Ещё целый ряд портретов стариков, писанных в том же типе, с теми же особенностями. Многие из них должны быть отнесены к типу еврейских портретов, другие же, не будучи еврейскими, евреизированы в обычном духе. Сидит ученый, в шапке, с пером в руке, над рукописью, что-то обдумывая. Нельзя лучше представить мыслителя за работою. И опять-таки, как и в рассмотренных выше портретных изображениях, перед нами нечто универсальное, без локально-профессионального оттенка, ученое писательство
Здесь человек не думает о своей бороде, весь натурален, подлинен, лицедеен, а не ипокритен в своих размышлениях о судьбах народа или мира. Всё в лице этого старика несет на себе печать вечности, без каких-либо индивидуализирующих эту вечность форм. Только крест чему-то мешает и даже что-то портит, хотя он мог бы украсить другое лицо. В знаках вечной мудрости, среди бесконечных облачных сочетаний в пространствах мира, кресту здесь как бы не место. Несмотря на всю трагичность и высокую символичность креста, он на таком облике кажется чем-то наносным и преходящим, почти игрушечным по своему значению. Да и самая трагичность страшна и грозна только для мысли, которая не выходит из орбиты человечности. На человеческий аршин, в трехмерном пространстве нашего быта, ужасно много всех этих трагедий и конфликтов с окружающим миром. Но существуют точки зрения, образы мышления и даже формы чувствования, возносящие нас над призраками таких катастроф, когда мы глядим в обступающий нас быт и даже в собственную нашу психику с космической высоты. Вдруг все трагедии пропадают для нас, уступая место какому-то высшему созерцательному спокойствию или скорби, простирающейся за пределы мира Галилеи.

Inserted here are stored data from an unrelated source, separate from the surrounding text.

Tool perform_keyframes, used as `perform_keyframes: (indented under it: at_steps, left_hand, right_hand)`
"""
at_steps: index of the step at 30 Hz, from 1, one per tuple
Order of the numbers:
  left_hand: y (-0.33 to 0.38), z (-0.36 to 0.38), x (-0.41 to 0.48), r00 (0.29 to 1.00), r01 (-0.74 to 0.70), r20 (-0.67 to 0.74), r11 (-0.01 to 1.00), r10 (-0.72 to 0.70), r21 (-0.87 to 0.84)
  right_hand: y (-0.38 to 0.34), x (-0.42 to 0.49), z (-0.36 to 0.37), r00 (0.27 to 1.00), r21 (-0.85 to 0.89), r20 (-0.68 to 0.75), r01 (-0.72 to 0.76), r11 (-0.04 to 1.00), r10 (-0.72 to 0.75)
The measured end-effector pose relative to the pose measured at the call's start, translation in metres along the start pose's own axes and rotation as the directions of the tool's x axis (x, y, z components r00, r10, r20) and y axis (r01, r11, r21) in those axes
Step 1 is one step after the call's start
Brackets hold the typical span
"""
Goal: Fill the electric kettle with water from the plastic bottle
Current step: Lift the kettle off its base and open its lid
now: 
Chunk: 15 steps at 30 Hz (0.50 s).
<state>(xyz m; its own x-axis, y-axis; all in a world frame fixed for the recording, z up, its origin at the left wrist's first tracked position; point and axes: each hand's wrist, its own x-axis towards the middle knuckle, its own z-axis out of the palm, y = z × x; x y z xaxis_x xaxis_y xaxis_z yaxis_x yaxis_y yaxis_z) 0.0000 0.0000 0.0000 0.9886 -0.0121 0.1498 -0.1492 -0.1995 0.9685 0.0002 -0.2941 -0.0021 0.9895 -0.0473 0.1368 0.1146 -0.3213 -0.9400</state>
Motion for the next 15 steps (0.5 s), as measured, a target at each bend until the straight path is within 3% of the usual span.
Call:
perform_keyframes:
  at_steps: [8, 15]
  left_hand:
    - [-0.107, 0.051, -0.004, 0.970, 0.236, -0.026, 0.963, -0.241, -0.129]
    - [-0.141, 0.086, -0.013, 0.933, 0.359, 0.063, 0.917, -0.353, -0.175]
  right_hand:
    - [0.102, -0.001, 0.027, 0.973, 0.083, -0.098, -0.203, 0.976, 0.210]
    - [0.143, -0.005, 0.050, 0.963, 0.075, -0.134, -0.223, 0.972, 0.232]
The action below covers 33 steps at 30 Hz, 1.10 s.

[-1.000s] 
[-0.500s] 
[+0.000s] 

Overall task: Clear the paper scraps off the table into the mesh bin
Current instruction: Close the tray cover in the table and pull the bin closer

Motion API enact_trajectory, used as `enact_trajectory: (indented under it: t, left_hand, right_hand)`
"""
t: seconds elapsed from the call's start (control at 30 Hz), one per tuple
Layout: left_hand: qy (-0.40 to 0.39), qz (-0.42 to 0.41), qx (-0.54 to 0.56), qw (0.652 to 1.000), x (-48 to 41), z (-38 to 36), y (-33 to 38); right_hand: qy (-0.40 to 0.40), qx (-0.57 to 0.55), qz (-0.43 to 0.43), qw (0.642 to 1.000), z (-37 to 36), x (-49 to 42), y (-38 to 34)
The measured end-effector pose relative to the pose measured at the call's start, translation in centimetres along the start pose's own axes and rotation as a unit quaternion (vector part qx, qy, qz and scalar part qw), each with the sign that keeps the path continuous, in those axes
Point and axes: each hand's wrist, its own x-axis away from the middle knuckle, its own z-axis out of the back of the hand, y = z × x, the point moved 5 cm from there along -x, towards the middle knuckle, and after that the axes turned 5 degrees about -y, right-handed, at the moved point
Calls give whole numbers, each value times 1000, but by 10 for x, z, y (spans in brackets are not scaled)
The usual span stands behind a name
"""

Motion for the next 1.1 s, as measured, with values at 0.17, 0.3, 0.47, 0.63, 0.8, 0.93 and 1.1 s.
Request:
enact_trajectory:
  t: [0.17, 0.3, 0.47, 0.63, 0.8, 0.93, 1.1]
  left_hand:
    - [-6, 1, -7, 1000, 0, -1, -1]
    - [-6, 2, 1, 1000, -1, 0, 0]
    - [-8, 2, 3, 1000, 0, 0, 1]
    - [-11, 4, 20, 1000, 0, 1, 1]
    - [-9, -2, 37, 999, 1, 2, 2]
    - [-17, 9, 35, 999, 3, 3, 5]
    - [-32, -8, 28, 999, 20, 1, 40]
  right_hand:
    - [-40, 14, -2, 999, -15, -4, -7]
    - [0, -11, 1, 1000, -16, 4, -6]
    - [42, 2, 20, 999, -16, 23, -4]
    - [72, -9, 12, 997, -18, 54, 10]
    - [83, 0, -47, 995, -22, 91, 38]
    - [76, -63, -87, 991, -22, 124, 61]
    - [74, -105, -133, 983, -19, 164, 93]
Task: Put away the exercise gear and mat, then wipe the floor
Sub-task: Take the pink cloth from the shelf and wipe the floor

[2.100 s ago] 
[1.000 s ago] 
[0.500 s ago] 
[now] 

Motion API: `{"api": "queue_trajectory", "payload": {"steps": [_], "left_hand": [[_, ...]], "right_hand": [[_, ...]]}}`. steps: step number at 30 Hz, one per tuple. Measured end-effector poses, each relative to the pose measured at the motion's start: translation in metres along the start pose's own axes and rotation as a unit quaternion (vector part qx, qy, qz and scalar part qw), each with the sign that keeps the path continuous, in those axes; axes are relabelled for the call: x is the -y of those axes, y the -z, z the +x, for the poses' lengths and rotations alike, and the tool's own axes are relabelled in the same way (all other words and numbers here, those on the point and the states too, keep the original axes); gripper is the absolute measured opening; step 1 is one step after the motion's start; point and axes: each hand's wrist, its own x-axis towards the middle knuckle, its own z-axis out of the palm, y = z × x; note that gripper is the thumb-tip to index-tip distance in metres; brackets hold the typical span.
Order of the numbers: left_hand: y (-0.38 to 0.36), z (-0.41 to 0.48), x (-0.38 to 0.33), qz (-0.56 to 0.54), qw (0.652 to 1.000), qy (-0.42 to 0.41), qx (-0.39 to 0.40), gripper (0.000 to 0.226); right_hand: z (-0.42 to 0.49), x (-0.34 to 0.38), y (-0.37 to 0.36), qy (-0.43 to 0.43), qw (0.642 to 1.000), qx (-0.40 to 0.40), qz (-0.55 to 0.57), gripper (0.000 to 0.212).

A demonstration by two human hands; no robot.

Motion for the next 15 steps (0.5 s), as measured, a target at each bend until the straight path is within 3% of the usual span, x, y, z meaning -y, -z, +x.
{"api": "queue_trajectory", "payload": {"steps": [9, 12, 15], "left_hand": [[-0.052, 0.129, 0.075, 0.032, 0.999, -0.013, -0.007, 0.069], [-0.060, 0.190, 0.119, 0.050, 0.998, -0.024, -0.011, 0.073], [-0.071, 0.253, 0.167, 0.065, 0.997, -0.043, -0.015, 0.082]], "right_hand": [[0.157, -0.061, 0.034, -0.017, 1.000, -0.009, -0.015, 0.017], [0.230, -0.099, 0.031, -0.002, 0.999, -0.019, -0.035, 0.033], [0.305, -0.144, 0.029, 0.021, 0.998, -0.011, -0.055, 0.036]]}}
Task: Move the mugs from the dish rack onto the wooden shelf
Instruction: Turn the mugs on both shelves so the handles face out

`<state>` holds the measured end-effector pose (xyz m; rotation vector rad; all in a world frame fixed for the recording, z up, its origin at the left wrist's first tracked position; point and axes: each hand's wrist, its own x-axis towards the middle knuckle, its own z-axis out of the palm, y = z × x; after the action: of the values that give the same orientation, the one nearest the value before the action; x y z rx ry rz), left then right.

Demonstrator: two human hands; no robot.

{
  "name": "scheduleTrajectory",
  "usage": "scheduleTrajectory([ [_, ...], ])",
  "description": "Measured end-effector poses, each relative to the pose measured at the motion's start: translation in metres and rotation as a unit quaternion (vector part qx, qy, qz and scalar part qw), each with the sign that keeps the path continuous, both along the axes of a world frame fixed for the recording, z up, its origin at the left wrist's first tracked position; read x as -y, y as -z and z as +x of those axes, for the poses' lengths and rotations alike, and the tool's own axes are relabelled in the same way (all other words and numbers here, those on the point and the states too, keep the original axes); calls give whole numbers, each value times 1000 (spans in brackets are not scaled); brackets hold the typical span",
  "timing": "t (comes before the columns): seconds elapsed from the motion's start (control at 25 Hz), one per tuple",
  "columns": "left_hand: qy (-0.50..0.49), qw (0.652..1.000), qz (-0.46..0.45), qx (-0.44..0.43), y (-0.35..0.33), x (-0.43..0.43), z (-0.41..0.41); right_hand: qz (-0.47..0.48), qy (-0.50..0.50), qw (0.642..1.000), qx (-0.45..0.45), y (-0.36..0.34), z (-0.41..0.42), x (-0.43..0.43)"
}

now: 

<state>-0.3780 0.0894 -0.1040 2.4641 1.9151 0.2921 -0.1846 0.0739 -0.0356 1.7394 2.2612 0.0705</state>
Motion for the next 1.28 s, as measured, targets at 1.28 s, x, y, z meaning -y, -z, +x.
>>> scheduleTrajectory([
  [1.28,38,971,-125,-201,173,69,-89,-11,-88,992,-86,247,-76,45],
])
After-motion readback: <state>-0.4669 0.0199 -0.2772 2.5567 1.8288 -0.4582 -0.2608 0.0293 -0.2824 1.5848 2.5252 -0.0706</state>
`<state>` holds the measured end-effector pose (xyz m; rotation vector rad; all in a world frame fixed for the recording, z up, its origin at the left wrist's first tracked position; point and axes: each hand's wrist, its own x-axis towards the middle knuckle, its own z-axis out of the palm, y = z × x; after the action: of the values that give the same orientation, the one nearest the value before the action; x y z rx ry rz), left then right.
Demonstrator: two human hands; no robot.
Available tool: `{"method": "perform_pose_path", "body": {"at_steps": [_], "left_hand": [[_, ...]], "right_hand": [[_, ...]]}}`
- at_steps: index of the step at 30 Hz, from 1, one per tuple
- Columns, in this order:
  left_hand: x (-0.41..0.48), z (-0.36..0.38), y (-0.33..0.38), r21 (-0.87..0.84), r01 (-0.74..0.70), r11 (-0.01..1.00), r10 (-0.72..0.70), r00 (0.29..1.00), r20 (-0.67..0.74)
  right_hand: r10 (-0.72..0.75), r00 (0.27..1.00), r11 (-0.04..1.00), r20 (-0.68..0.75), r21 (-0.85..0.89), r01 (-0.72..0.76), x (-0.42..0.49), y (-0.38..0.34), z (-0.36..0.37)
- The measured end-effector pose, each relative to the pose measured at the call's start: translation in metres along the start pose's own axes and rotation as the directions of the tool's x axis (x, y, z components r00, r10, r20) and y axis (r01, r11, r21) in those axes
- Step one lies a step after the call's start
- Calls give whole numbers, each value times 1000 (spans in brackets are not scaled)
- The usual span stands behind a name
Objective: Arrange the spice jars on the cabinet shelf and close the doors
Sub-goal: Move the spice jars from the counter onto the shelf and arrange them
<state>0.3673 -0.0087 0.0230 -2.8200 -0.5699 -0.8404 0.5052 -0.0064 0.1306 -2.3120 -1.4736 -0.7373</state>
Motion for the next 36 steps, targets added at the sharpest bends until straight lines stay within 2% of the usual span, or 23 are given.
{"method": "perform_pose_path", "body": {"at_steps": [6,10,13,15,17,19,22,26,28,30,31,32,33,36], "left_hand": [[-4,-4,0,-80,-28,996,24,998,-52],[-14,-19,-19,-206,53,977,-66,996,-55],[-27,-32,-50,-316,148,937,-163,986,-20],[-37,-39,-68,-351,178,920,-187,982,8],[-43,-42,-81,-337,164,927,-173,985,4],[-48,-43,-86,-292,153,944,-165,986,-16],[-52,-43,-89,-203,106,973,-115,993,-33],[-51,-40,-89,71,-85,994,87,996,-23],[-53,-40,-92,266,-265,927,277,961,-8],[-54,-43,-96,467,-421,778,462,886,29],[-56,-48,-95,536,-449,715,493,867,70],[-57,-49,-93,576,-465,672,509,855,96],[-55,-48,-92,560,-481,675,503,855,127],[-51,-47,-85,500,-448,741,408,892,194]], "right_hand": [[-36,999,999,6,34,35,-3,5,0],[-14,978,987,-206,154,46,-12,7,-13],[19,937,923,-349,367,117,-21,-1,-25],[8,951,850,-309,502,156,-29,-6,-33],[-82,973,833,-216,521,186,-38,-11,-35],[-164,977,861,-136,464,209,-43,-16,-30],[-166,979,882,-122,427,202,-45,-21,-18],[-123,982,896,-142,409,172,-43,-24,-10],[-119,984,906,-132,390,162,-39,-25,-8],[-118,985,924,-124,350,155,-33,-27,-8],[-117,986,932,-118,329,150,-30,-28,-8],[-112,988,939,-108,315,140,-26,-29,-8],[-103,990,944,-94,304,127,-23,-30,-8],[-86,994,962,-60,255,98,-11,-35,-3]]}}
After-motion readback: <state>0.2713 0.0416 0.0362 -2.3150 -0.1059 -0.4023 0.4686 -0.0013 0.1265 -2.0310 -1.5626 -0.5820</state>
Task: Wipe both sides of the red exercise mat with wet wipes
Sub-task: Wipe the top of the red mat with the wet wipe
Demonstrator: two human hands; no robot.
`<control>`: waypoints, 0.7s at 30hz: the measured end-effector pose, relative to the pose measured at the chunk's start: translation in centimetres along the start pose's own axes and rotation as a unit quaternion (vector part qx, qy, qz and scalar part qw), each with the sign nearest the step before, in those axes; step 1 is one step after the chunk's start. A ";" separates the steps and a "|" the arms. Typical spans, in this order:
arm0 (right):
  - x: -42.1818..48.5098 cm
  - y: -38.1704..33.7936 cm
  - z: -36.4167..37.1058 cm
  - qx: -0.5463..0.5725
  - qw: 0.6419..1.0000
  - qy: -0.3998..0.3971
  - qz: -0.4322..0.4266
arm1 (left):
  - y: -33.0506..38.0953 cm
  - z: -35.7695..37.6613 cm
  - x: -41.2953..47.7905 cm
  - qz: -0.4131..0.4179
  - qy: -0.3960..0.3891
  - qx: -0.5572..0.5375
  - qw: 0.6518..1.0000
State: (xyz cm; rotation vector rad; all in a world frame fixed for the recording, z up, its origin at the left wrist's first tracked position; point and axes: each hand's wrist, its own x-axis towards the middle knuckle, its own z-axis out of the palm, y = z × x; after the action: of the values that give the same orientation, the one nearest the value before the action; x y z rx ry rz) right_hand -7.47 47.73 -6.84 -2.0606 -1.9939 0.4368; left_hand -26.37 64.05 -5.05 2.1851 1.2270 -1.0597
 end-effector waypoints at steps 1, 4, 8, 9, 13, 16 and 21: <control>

С такой высоты, достижимой только при особенном воспитании ума, Иеремия может оказаться долговечнее Христа, не устранившего своею реформою причин для скорби еврейского пророка. Слишком вочеловечился Христос. В образе же Иеремии слышится трепетание космической вечности. Он плакал о народе и может плакать о нём и до и после креста. Таков этюдный портрет Рембрандта, может быть, не стоивший ему никаких особенных усилий. Сидела перед художником еврейская модель с габимно-демонстративным детерминативом на груди. А вышла картина, говорящая больше целого фолианта.
Ещё и ещё старики. Некоторые портреты странно считать портретами XVII века – так они близки по своим характеристическим особенностям к нашему времени. Портрет в кассельской галерее чем-то отдаленно напоминает Рихарда Вагнера; портрет в Дублинской национальной галерее наводит на мысль о Викторе Гюго. На дублинском портрете художник дает нам такое контрпосто, до какого не мог бы додуматься и сам Леонардо да Винчи, в юмористически торжественном склонении головы, встречающемся только в патриархальной еврейской среде. Старый еврей оторвался от страницы Талмуда, и, повернув голову вбок, и вниз, смотрит на детвору, играющую у его ног. Вот она человеческая правда – в одном движении, в одном клубке, и никакой римской тоги, никакой показной красоты тут не нужно. Всё просто и четко. А между тем все происходит где-то очень высоко, среди облаков, в свету Элогима.
Особенно замечателен бостонский портрет 1645 года. Адольф Резенберг спрашивает, не царь ли это Саул. Портрет, в самом деле, ничем не противоречит такой догадке. Можно ли красками, хотя бы и с глубокомысленнейшими оттенками, представить более честную; более натуральную печаль, я не знаю.